# Assignment
Only the lines below starting at the one containing "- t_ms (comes" and ending at the one containing "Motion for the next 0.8" belong in the answer, each copied exactly.

# Data records

----------

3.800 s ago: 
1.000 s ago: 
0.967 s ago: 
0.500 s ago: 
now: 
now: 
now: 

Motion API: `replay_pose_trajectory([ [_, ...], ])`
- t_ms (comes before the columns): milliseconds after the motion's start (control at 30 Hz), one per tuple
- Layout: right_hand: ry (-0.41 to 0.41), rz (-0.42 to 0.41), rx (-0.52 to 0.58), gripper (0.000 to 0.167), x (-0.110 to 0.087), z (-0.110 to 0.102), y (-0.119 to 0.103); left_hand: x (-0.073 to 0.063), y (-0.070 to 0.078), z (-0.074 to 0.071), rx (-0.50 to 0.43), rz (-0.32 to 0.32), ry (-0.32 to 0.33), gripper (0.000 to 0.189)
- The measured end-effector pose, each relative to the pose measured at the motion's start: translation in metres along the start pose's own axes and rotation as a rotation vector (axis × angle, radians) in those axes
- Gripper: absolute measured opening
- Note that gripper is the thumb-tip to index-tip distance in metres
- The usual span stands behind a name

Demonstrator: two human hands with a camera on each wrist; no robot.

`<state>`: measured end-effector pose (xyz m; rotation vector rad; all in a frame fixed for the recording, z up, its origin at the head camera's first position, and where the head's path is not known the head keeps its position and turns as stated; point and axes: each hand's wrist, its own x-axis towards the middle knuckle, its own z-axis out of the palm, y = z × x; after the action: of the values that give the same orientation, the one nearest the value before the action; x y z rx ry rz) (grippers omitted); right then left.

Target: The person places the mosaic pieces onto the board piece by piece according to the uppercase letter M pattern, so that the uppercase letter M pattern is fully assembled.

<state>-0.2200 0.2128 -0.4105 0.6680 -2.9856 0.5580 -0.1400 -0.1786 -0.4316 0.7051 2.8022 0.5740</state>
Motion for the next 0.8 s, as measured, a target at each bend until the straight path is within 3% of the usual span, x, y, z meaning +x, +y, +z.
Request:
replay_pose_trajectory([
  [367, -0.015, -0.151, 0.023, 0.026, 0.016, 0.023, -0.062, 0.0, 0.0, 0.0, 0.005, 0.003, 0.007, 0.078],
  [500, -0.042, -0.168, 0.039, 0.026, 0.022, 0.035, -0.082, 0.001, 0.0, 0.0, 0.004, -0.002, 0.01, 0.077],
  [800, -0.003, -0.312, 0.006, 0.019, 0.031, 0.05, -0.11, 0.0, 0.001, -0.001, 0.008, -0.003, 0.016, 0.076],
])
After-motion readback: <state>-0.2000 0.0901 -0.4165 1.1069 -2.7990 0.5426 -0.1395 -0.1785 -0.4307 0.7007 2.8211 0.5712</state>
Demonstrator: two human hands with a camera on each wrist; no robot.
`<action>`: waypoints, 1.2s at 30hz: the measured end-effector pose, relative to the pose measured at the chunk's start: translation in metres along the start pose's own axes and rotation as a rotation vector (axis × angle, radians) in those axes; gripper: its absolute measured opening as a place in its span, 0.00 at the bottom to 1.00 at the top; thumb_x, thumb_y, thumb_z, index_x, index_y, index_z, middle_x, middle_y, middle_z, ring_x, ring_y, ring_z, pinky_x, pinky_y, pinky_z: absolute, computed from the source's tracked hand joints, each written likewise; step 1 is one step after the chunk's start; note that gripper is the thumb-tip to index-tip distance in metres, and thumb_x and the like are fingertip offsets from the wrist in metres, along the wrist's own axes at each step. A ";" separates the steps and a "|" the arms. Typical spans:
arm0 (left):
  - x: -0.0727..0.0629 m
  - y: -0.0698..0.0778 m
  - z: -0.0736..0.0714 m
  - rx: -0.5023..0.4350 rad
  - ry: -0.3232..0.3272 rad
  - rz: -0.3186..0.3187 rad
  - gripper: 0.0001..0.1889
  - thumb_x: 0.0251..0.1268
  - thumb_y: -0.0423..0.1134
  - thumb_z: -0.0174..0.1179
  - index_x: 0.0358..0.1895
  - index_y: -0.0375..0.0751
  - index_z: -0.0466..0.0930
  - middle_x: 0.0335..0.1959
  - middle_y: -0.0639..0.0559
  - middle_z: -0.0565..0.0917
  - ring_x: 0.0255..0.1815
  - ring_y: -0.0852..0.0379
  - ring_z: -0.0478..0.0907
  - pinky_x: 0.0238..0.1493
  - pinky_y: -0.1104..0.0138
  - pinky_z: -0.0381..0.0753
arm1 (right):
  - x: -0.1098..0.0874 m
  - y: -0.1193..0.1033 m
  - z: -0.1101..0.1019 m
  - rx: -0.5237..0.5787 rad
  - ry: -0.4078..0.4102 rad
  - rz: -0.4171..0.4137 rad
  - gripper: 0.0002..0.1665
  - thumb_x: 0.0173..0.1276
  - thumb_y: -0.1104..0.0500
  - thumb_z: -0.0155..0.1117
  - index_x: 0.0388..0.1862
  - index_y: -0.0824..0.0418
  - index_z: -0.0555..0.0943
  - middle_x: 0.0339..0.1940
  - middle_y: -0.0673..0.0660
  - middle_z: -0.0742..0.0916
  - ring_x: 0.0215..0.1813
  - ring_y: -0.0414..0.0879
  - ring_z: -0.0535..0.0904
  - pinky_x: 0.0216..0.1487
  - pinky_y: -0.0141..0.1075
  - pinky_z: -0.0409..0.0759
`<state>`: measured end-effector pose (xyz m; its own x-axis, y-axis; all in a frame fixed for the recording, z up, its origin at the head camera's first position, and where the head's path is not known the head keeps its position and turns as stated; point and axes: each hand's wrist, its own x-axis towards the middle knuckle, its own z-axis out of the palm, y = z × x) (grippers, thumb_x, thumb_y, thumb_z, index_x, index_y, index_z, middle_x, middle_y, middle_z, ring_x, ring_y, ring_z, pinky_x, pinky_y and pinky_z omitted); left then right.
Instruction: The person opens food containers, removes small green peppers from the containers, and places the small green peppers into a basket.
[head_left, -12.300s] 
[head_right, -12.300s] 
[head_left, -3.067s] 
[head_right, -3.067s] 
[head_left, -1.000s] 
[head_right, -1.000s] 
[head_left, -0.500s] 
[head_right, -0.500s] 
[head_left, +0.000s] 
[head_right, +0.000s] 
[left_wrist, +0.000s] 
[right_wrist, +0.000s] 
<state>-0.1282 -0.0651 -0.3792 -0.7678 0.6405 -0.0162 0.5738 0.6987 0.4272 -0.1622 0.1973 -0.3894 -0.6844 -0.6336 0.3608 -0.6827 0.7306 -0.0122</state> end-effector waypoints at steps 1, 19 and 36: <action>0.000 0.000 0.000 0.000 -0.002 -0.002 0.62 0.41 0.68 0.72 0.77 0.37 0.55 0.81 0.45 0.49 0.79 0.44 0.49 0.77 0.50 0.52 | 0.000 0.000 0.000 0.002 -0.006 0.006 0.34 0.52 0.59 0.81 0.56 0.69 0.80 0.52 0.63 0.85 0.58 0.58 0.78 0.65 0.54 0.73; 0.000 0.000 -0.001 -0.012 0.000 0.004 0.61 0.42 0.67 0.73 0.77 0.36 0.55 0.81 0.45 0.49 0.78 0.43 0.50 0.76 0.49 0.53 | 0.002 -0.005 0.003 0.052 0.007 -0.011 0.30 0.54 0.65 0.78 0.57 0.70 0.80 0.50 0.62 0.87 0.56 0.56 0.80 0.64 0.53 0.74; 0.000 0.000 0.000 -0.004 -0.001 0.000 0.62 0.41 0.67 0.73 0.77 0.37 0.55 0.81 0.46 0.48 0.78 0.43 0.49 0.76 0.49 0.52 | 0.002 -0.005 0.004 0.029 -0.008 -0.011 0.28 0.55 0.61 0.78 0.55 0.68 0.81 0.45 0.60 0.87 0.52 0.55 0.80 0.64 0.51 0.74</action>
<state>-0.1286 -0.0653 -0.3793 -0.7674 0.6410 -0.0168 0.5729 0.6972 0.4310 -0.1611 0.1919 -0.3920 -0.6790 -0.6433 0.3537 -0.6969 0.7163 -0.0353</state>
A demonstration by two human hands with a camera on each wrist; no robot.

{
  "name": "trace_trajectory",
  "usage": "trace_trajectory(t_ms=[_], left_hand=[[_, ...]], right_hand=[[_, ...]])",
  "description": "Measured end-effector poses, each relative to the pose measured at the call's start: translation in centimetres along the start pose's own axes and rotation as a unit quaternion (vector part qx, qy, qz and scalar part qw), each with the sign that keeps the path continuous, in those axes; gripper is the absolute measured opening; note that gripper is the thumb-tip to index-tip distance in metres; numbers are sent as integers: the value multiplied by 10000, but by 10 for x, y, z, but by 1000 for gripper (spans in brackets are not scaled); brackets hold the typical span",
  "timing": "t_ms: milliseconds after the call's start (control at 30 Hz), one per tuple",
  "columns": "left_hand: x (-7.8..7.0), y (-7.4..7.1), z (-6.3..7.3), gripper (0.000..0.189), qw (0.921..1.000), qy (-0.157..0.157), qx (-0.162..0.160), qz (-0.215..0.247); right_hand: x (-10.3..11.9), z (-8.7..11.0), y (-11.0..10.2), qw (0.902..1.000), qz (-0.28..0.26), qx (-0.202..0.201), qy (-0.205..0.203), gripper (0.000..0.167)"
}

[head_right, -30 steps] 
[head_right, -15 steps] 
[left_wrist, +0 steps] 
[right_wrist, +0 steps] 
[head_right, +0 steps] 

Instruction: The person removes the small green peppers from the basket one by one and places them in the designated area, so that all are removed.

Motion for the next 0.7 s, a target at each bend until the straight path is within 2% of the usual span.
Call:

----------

# Answer for this exercise
- t_ms (comes before the columns): milliseconds after the motion's start (control at 30 Hz), one per tuple
- Layout: right_hand: ry (-0.41 to 0.41), rz (-0.42 to 0.41), rx (-0.52 to 0.58), gripper (0.000 to 0.167), x (-0.110 to 0.087), z (-0.110 to 0.102), y (-0.119 to 0.103); left_hand: x (-0.073 to 0.063), y (-0.070 to 0.078), z (-0.074 to 0.071), rx (-0.50 to 0.43), rz (-0.32 to 0.32), ry (-0.32 to 0.33), gripper (0.000 to 0.189)
- The measured end-effector pose, each relative to the pose measured at the motion's start: translation in metres along the start pose's own axes and rotation as a rotation vector (axis × angle, radians) in those axes
- Gripper: absolute measured opening
- Note that gripper is the thumb-tip to index-tip distance in metres
- The usual span stands behind a name

Demonstrator: two human hands with a camera on each wrist; no robot.

`<state>`: measured end-effector pose (xyz m; rotation vector rad; all in a frame fixed for the recording, z up, its origin at the head camera's first position, and where the head's path is not known the head keeps its position and turns as stated; point and axes: each hand's wrist, its own x-axis towards the middle knuckle, its own z-axis out of the palm, y = z × x; after the action: of the values that give the same orientation, the one nearest the value before the action; x y z rx ry rz) (grippers omitted); right then left.

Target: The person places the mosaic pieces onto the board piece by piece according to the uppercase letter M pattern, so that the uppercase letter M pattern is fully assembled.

<state>-0.2200 0.2128 -0.4105 0.6680 -2.9856 0.5580 -0.1400 -0.1786 -0.4316 0.7051 2.8022 0.5740</state>
Motion for the next 0.8 s, as measured, a target at each bend until the straight path is within 3% of the usual span, x, y, z meaning +x, +y, +z.

There is no more to this answer.